Would it make sense to (eventually) introduce something like _alias.dictionary_id <-> ALIAS_DICTIONARY (id, uri, version, etc.)?

In theory this would be nice (more normalised as the DB people like to say) but in practice it just means programmers have to write in an extra step of indirection and readers have to scroll around. Global search and replace makes editing multiple entries trivial.

However, even doing it that way, we have created a real workload for ourselves if we are trying to keep up with wwPDB latest version, so we might want to finesse our definition to state that it is "Absolute URI of a version of the dictionary containing the latest version of the aliased definition." so that if the text of the definition doesn't change (which is true for 99% of the PDB definitions that we alias) then we don't have to update our definition either.

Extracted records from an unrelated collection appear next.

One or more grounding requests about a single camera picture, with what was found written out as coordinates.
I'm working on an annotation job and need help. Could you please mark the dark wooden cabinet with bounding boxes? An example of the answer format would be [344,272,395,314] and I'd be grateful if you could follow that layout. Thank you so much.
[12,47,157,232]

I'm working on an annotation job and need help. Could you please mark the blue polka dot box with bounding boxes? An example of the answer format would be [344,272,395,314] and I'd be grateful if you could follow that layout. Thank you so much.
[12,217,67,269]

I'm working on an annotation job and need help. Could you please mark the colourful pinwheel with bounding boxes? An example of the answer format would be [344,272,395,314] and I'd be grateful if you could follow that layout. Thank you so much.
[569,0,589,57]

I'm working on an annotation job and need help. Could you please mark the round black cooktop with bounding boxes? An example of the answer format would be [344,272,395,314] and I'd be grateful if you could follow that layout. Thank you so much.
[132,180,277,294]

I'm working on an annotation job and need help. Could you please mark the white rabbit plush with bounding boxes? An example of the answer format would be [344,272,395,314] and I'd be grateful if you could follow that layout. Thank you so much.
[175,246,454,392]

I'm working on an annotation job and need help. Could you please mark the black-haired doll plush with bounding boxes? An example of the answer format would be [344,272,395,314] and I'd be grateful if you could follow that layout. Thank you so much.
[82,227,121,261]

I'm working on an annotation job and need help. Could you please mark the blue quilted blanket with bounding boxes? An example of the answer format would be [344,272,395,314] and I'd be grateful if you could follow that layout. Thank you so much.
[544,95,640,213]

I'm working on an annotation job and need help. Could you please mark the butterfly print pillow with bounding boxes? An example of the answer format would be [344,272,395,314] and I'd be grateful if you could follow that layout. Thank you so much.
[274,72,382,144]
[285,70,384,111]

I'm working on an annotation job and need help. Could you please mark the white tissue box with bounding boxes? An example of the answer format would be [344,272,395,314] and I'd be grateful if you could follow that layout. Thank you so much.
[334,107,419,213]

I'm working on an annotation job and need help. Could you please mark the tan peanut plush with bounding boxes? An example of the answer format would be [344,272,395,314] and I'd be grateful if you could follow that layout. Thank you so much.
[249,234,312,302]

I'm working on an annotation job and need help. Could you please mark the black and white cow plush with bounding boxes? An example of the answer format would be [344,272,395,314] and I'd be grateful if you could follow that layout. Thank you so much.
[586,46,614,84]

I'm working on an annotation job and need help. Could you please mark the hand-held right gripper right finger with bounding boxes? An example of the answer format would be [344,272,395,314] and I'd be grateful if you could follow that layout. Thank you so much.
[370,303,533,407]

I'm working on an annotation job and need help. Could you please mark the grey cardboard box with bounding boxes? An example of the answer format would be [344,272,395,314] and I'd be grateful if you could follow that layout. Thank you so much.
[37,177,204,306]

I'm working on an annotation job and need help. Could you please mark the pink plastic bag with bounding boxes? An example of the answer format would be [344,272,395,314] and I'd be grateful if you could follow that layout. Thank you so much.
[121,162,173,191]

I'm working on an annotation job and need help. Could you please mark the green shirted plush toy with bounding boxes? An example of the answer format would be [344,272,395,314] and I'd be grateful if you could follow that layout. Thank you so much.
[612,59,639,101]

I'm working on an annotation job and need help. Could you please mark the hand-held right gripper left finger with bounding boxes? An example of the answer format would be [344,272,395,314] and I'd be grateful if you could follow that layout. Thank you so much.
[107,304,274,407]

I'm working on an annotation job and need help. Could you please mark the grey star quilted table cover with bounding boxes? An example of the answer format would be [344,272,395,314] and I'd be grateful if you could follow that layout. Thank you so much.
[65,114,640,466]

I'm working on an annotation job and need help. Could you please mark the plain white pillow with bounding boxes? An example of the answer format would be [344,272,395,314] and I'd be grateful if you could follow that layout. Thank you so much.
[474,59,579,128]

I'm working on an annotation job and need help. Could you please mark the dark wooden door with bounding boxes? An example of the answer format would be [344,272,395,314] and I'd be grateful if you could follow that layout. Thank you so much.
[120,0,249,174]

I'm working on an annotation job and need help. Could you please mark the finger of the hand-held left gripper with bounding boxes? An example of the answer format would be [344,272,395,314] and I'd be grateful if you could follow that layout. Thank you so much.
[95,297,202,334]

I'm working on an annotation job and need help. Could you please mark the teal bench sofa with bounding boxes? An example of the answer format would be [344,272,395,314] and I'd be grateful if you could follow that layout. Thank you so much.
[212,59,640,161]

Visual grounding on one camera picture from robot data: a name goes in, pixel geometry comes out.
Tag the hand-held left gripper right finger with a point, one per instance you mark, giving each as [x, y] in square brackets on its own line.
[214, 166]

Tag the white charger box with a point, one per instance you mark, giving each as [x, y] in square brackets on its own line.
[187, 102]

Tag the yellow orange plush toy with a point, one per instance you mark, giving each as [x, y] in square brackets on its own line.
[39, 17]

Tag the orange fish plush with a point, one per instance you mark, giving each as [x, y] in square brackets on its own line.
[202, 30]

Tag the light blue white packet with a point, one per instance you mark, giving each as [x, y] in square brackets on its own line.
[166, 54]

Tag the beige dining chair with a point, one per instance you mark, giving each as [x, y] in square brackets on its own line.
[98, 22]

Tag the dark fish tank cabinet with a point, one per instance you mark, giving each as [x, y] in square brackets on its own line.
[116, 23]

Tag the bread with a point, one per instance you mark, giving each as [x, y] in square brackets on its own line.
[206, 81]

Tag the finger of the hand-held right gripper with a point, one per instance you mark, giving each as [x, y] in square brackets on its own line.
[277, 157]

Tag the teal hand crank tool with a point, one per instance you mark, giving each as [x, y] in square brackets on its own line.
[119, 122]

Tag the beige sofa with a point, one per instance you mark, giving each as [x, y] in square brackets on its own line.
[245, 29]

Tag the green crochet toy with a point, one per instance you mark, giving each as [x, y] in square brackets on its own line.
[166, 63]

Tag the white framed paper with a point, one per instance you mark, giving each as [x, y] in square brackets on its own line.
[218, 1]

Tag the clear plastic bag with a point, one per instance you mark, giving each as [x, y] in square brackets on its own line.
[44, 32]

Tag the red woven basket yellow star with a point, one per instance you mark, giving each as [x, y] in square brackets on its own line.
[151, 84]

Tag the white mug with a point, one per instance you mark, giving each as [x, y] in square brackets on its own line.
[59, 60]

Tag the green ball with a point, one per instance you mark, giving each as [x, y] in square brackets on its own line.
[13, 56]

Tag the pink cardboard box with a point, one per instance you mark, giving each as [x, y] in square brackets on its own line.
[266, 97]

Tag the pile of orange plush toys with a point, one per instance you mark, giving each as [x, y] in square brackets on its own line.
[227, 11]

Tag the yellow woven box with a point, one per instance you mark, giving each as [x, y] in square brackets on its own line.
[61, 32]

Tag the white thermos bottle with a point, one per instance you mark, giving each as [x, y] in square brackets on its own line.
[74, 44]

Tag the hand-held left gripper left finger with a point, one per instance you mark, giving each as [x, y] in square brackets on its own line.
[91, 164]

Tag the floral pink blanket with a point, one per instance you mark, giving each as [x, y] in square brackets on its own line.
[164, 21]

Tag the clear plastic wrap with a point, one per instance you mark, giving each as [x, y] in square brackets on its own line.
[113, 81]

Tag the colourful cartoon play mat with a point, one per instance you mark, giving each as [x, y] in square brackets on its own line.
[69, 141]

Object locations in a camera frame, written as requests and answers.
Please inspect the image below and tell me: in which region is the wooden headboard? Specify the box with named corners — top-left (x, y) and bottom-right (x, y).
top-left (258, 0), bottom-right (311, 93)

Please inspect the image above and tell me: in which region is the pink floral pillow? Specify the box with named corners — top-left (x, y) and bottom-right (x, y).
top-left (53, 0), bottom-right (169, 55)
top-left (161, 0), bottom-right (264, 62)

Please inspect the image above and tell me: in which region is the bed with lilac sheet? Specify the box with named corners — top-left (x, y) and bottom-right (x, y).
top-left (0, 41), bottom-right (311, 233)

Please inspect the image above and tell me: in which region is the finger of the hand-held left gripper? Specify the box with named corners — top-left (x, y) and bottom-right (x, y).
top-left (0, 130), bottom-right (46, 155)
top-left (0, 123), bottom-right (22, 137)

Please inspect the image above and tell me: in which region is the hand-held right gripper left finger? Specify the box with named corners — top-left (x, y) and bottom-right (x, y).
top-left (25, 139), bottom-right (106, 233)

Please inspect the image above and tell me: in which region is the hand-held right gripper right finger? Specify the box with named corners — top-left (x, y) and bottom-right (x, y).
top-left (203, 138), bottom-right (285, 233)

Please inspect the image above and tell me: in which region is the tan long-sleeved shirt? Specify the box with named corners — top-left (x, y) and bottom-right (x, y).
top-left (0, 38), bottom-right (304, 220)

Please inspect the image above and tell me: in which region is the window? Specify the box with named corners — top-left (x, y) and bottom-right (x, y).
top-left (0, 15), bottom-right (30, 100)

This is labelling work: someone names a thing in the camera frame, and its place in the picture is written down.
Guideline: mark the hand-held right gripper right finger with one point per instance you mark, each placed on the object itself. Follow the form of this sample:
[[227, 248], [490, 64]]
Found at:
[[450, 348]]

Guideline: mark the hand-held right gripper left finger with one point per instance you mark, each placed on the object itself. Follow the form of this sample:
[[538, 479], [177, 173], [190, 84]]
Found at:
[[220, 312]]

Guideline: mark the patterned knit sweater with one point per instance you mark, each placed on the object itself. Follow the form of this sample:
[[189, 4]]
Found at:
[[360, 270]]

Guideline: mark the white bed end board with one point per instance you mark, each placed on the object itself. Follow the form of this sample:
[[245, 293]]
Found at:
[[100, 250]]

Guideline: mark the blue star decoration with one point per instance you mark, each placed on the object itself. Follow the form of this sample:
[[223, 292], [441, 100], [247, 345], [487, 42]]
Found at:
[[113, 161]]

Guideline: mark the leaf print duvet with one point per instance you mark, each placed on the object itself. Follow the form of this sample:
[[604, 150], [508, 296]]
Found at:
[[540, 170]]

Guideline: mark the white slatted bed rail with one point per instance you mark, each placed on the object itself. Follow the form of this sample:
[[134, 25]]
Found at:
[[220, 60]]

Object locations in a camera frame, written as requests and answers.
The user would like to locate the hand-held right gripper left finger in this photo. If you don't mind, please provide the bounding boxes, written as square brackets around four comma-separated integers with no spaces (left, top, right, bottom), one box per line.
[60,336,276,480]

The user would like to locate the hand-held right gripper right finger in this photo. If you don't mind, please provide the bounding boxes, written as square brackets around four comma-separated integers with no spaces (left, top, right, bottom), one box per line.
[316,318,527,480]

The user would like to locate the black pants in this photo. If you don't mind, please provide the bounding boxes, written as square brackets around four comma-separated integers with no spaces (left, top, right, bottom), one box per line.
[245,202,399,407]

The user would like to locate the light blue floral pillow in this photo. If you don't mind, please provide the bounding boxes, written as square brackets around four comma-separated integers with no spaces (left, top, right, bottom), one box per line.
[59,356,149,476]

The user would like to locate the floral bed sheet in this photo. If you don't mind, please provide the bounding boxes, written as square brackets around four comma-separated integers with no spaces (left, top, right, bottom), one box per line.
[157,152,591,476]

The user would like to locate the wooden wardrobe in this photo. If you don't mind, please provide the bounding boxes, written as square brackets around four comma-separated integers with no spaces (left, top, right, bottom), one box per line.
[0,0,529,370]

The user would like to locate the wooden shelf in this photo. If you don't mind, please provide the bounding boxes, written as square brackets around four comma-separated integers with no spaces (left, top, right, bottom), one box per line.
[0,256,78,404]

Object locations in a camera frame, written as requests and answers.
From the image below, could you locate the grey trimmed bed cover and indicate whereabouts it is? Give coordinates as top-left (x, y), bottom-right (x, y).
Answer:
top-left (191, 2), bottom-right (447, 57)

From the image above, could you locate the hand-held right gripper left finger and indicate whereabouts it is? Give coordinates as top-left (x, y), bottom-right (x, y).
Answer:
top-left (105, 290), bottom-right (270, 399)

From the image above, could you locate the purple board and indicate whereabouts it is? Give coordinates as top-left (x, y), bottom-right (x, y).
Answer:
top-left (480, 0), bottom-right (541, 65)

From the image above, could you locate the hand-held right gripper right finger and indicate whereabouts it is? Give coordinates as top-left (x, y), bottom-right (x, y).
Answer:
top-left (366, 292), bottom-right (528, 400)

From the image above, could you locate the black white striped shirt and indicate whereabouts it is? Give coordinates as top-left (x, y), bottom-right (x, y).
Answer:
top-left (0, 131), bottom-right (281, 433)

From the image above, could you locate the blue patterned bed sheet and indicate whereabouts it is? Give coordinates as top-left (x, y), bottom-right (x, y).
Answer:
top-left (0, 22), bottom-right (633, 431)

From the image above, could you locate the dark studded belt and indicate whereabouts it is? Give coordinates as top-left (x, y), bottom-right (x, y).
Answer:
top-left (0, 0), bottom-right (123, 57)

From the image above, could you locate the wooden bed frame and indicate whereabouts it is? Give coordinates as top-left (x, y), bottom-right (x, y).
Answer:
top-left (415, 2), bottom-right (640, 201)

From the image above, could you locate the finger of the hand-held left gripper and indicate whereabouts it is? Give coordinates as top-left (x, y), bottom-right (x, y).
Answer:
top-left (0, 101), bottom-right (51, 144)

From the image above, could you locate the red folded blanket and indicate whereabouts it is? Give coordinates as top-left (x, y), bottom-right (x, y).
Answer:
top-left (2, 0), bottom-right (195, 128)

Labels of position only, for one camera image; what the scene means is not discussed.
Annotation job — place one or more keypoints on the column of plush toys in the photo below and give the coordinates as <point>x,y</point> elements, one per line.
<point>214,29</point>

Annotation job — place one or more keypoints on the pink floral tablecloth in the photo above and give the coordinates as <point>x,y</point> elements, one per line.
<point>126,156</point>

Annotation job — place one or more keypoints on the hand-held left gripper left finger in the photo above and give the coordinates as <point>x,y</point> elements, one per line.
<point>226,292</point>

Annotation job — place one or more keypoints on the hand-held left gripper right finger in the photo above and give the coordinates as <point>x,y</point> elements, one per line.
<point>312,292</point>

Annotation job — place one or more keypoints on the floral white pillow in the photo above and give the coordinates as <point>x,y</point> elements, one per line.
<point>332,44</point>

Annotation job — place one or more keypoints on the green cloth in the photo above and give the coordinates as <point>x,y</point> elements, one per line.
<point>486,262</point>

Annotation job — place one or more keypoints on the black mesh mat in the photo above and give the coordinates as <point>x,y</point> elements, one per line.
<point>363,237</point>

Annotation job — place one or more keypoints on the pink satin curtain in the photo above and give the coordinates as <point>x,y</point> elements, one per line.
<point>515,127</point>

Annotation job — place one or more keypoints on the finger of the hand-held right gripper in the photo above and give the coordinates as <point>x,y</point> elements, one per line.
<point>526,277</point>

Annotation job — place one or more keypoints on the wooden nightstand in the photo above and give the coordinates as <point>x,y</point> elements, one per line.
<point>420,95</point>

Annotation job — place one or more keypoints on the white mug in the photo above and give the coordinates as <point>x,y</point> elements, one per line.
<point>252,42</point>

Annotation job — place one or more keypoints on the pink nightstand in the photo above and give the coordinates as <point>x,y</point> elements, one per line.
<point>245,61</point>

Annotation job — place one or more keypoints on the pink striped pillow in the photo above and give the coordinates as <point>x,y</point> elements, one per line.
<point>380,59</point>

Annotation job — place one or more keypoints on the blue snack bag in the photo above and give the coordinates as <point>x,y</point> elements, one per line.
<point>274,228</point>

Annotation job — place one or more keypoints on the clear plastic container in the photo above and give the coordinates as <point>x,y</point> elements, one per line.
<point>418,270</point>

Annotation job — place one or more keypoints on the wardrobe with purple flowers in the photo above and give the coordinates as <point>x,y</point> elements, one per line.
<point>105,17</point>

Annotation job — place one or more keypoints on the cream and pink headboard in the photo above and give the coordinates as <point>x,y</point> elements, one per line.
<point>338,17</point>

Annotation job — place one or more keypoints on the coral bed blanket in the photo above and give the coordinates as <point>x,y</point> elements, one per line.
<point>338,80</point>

vaitkus commented 3 months ago

However, even doing it that way, we have created a real workload for ourselves if we are trying to keep up with wwPDB latest version, so we might want to finesse our definition to state that it is "Absolute URI of a version of the dictionary containing the latest version of the aliased definition." so that if the text of the definition doesn't change (which is true for 99% of the PDB definitions that we alias) then we don't have to update our definition either.

I see your point. I would further update the proposed phrasing to: "Absolute URI of a version of the dictionary containing the latest compatible version of the aliased definition.".

But this latest round of discussions also made me realise, that we might not always have URIs for specific dictionary versions (e.g. PDB does does not seem to do that for mmCIF/PDBx dictionaries). I therefore propose the following approach:

  1. Add a new _alias.dictionary_version attribute with the following definition:
    A version identifier of the dictionary that includes the latest compatible version of the aliased definition.
  2. Change the _alias.dictionary_URI attribute definition to:
    An absolute URI of the dictionary that includes the aliased definition. The URI should preferably point
    to a specific version of the dictionary identified by the _alias.dictionary_version attribute, however, a
    more general URI, e.g. one that always points to the latest version of the dictionary, can also be provided
    when this is not possible.

If you are OK with this approach, I can update PR #482 to reflect these changes. What do you think?

jamesrhester commented 3 months ago

Yes, I agree with these suggestions.